Temporal differences

To see if there was variation in the daily differences from Option 5b during the year, the differences were also grouped by month. There were greater precipitation differences for both Options 3b and 4b in February 2002, a month with high rainfall in some parts of NSW, increasing the likelihood of greater differences.

The differences for daily temperatures grouped by month showed that the daily differences for Option 3b in the winter months June, July and August were more strongly negative than those in Option 5b.

Discussion

The primary focus of this work is a comparison of options for calculation of weather exposure measures for health analysis of small area populations. The exposures were average temperature and rainfall, although other measures could be similarly compared including humidity, ultraviolet radiation, air pollution and other environmental exposures. The criteria used to assess the different options were: conceptually sound; computer time required; low variation across methods; and completeness of values at the daily POA level. The population weighted average of inverse distance weighted averages (Option 5) fulfilled these criteria best. The other geographic and population weighting methods performed similarly, and were quite close to the Option 5 estimates in most regions. The use of data from weather stations internal to the area or using neighbour allocation methods based on proximity polygons performed poorly. This was because the density of the monitoring stations is very low resulting in dependence on only a few observations to calculate values.

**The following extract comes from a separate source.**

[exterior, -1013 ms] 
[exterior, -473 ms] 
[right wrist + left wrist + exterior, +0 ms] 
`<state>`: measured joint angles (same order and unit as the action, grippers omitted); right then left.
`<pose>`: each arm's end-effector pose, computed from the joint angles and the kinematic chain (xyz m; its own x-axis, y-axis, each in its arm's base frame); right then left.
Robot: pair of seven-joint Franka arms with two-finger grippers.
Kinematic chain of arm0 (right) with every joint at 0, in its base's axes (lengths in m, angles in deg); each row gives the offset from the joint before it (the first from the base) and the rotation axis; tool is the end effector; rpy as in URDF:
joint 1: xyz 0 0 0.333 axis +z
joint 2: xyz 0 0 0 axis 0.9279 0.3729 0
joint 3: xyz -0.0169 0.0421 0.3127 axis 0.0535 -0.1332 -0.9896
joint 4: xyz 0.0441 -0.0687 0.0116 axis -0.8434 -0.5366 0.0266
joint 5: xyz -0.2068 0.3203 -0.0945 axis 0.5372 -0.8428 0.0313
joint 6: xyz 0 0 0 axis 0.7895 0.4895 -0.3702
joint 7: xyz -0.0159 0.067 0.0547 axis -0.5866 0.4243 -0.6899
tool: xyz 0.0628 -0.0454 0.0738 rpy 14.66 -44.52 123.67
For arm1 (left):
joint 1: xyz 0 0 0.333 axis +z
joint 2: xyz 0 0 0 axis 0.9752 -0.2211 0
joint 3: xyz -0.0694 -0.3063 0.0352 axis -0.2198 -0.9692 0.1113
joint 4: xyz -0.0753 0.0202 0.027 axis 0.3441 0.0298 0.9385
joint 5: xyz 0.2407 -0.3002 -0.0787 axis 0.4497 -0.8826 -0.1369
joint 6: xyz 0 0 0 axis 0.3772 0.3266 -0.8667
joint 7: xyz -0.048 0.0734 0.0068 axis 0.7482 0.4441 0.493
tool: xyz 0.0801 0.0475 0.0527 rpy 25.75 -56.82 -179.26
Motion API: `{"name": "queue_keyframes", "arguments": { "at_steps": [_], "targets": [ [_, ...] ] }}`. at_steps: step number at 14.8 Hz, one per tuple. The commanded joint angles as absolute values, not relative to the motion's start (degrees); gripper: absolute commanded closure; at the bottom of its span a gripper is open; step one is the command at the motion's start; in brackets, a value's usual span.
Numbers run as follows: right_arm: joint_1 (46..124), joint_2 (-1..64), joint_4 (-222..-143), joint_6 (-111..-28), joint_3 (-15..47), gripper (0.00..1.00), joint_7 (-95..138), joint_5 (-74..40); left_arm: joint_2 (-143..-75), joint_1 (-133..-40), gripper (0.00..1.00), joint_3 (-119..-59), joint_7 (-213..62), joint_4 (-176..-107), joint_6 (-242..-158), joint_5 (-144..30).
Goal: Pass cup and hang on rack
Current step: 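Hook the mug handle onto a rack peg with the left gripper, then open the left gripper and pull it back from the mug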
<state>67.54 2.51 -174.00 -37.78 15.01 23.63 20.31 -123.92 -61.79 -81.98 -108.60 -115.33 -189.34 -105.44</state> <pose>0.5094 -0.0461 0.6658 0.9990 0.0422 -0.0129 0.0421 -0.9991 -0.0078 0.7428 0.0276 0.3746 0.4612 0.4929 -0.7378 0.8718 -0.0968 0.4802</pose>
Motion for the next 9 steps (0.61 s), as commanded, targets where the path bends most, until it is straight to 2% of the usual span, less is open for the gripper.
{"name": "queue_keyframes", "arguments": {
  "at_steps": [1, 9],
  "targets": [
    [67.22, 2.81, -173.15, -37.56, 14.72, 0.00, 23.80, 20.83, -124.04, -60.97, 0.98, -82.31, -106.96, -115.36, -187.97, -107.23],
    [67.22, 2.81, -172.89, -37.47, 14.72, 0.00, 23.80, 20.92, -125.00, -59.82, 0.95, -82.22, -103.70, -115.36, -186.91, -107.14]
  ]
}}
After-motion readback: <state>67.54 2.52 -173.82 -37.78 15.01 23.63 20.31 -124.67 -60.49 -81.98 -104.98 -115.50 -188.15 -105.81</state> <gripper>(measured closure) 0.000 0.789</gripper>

A possible limitation of Option 5 is that the population used to describe the fine resolution distributions were based on the August 2001 census enumeration counts. This single estimate may not be an accurate representation of the population at other times. If the data are available then the distribution of population at specific times could be taken into account in the calculations. As this study calculates weather estimates shortly after the census this issue will not greatly affect the application presented here. As the census is based on residence, the population distribution does not take account of frequent movement of people such as daily travel to other areas for work, which may differ by population. In the absence of such data describing movement of people, the census currently represents the best available data on population distribution.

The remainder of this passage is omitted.